Santé animale/Atelier de formation sur la gouvernance vétérinaire Vers l’instauration d’une diplomatie professionnelle durable entre les institutions règlementées du Niger et de la Belgique.

L’hôtel sahel a servi de cadre le 02 décembre 2015, au lancement des travaux d’un atelier de formation sur la gouvernance vétérinaire en matière de santé animale. Organisé sous l’égide de l’ordre national des vétérinaires du Niger et l’ONG VSF de Belgique, ce cadre d’échange qui a regroupé d’éminentes personnalités imbues d’expériences dans le domaine de la science et de la médecine vétérinaire, était destiné à servir d’amorce au processus d’affinement de compétences vétérinaires disponibles et d’orientation efficace et efficiente pour celles à venir.

 

C’est d’ailleurs pour cette raison que le président du conseil national de l’ordre des vétérinaires du Niger Docteur Malam Maman Loucoumane a rappelé dans son discours que cette rencontre est « l’amorce d’un processus engagé depuis 2010 …».En effet, relativement au plan d’action triennal notamment à son axe II qui vise le renforcement de la profession vétérinaire, une étude avait été menée sur le renforcement des Services Vétérinaires au Niger. Et il ressortait de cette étude que : « l’analyse de la formation continue et des formations qualifiantes montre que des efforts substantiels restent à faire pour donner une orientation claire et précise du faible effectif des vétérinaires disponibles.
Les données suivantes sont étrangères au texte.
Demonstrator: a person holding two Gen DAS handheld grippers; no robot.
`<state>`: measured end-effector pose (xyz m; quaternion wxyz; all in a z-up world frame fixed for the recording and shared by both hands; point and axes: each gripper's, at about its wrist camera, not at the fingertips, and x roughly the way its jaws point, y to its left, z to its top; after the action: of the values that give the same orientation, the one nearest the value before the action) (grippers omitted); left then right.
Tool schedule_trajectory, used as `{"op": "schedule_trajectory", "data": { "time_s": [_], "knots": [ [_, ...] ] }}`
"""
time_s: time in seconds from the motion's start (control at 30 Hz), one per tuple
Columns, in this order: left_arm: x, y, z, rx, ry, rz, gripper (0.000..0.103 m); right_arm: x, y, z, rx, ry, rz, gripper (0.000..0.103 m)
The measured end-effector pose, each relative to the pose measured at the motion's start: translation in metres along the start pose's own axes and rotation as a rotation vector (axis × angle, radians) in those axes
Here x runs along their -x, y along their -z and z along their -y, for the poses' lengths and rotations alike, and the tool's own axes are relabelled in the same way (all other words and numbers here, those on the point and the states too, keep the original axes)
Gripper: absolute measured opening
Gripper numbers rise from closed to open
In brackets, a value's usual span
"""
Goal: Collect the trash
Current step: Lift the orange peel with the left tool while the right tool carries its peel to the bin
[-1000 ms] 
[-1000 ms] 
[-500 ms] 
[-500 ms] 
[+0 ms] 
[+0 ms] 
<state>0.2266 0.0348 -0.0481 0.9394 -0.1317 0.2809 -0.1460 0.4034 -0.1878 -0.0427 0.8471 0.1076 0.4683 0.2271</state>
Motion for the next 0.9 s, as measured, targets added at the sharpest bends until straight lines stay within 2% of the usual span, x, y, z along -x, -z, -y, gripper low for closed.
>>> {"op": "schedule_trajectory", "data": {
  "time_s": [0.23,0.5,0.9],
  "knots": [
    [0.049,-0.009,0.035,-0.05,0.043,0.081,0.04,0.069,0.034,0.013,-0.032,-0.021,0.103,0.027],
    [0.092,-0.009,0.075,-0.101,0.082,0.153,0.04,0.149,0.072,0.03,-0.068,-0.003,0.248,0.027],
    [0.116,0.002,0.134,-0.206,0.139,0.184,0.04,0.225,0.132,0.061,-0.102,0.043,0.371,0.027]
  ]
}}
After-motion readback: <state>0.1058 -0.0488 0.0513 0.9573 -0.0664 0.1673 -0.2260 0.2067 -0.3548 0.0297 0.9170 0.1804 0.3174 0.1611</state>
Concernant les formations qualifiantes, le Niger a grandement besoin de deux types fondamentaux de perfectionnement notamment la spécialisation verticale par espèce zoologique et la spécialisation horizontale ». Aussi a-t-il précisé que l’objectif global de cet atelier est de contribuer à l’amélioration de la santé animale par l’instauration d’une diplomatie professionnelle durable entre les institutions règlementées du Niger et de la Belgique.

Abordant dans la même logique, le ministre de l’élevage a voulu insisté sur « le renforcement de capacités techniques des médecins vétérinaires mais aussi et surtout le partage de nouvelle technologies dans le seul but de contribuer à l’amélioration de la productivité de l’élevage et de rendre plus compétitifs les produits et sous-produits issus de l’élevage… ».Il a aussi rappelé les risques spécifiques que comporte le commerce international des denrées alimentaires d’origines animale tant pour la santé animale que pour la santé publique avant de dire que la lutte contre ce phénomène doit débuter par l’élimination des agents pathogènes susceptibles de contaminer les aliments à tous les stades de l’élaboration ».

Et, le ministre de rassurer l’Ordre  National des Vétérinaires du Niger en disant : « il est de notre responsabilité de soutenir les services vétérinaires, non seulement par une législation efficace afin qu’ils puissent répondre aux critères de performance de l’OIE pour leurs fonctions essentielles mais aussi leurs capacités techniques, matérielles financières et humaines doivent être renforcées ».

N’est-ce pas d’ailleurs la vision de la Stratégie de Développement Durable de L’Elevage (SDDEL) qui présage : « d’un Niger où l’élevage à l’horizon 2035, contribuera significativement à la sécurité alimentaire et nutritionnelle et améliorera les conditions socio-économiques des populations à travers une gestion durable de l’environnement ».

La thématique sur la gouvernance vétérinaire en matière de santé animale ayant déjà été  examinée, les thématiques restantes  ont été développées au cours de la deuxième journée à savoir : La certification et le contrôle des denrées alimentaires d’origine animale ; les techniques de stérilisation des animaux de compagnie (chiens et chats) et, les tests de diagnostic rapide de laboratoire en milieu rural.